A step-by-step guide to connecting limits at infinity and horizontal asymptotes

It is common for functions to display asymptote behavior. Graphically, this means that their graph approaches another geometric object (typically a line) as the function’s graph moves away from its origin.

We use limits in mathematics to illustrate circumstances in which a function approaches a certain value, which is why asymptotic behavior requires limits.

You may recall learning about asymptotes in algebra class.
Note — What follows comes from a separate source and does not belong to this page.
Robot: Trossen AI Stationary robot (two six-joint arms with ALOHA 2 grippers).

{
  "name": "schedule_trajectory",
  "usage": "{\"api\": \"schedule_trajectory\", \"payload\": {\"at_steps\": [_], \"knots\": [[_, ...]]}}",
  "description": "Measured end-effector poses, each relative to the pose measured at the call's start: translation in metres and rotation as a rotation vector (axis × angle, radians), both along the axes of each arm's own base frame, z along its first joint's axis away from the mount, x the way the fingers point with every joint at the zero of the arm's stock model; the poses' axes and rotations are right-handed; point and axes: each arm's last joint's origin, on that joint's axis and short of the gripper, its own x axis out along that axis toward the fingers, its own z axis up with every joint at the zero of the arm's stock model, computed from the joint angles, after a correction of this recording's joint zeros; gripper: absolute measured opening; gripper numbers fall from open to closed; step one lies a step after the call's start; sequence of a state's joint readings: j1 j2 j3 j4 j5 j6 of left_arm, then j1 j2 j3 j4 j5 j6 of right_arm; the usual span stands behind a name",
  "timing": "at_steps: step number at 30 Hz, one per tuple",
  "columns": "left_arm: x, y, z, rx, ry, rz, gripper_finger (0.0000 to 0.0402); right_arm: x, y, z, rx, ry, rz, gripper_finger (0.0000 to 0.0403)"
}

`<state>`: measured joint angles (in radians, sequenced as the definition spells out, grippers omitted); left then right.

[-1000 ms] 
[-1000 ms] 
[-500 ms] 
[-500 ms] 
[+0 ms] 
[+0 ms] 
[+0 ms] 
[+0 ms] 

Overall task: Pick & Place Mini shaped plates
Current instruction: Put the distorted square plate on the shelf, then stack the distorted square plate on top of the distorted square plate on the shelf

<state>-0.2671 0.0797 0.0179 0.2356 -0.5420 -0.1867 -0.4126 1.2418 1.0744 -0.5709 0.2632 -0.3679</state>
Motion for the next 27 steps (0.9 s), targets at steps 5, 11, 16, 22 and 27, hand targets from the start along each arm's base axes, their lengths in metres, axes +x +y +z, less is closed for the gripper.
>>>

Limits in calculus allow us to prove the existence of these places.

Horizontal Asymptotes:

In order for \(f(x)\) to have the horizontal asymptote \(y=L\):

\(\color{blue}{lim_{x\to ∞} f(x)=L }\) \(or\) \(\color{blue}{lim_{x\to -∞} f(x)= L}\)

Must be true.

Therefore, to find horizontal asymptotes, we simply test the function’s limit as it approaches infinity and again as it approaches negative infinity. Asymptotes may only be horizontal in one direction at a time.

Connecting Limits at Infinity and Horizontal Asymptotes – Example 1:

Find the horizontal asymptotes of the function. \(f(x)=\frac{1-2x^3}{x^3-4x^2+2x}\)

To determine whether there are horizontal asymptotes we must evaluate the limits at infinity:

\(lim_{x\to ∞}\frac{1-2x^3}{x^3-4x^2+2x}\) \(=lim_{x\to ∞}\frac{\frac{1}{x^3}-2}{1-\frac{4}{x}+\frac{2}{x^2}}\)

\(=\frac{0-2}{1-0-0}=\frac{-2}{1}=-2\)

The function \(f(x)\) has a horizontal asymptote \(y=-2\).

We can calculate \(lim_{x\to – ∞ }f(x)=-2\), so \(y =- 2\) is the only horizontal asymptotes.

Connecting Limits at Infinity and Horizontal Asymptotes – Example 2:

Find the horizontal asymptotes of the function. \(f(x)=\frac{x^2-1}{x^2-x-2}\)

To determine whether there are horizontal asymptotes we must evaluate the limits at infinity:

\(lim_{x\to ∞} \frac{x^2-1}{x^2-x-2}=lim_{x\to ∞} \frac{1-\frac{1}{x^2}}{1-\frac{1}{x}-\frac{2}{x^2}}\)

\(=\frac{1-0}{1-0-0}=1\)

The function \(f(x)\) has a horizontal asymptote \(y=1\).

We can calculate \(lim_{x\to – ∞ }f(x)=1\), so \(y = 1\) is the only horizontal asymptotes.

Exercises for Connecting Limits at Infinity and Horizontal Asymptotes

Find the horizontal asymptotes of the functions.

1. \(\color{blue}{f(x)=\frac{2x^2-4x+8}{3x^2-27}}\)
2. \(\color{blue}{f\left(x\right)=\frac{x}{1+x^2}}\)
3. \(\color{blue}{f\left(x\right)=e^{\frac{1}{x}}}\)
4. \(\color{blue}{f\left(x\right)=\frac{x^2+7x+12}{-2x^2-2x+12}}\)
5. \(\color{blue}{f\left(x\right)=\frac{x}{\sqrt{x^2+1}}}\)

1. \(\color{blue}{y=\frac{2}{3}}\)
2. \(\color{blue}{y=0}\)
3. \(\color{blue}{y=1}\)
4. \(\color{blue}{y=-\frac{1}{2}}\)
5. \(\color{blue}{y=1, y=-1}\)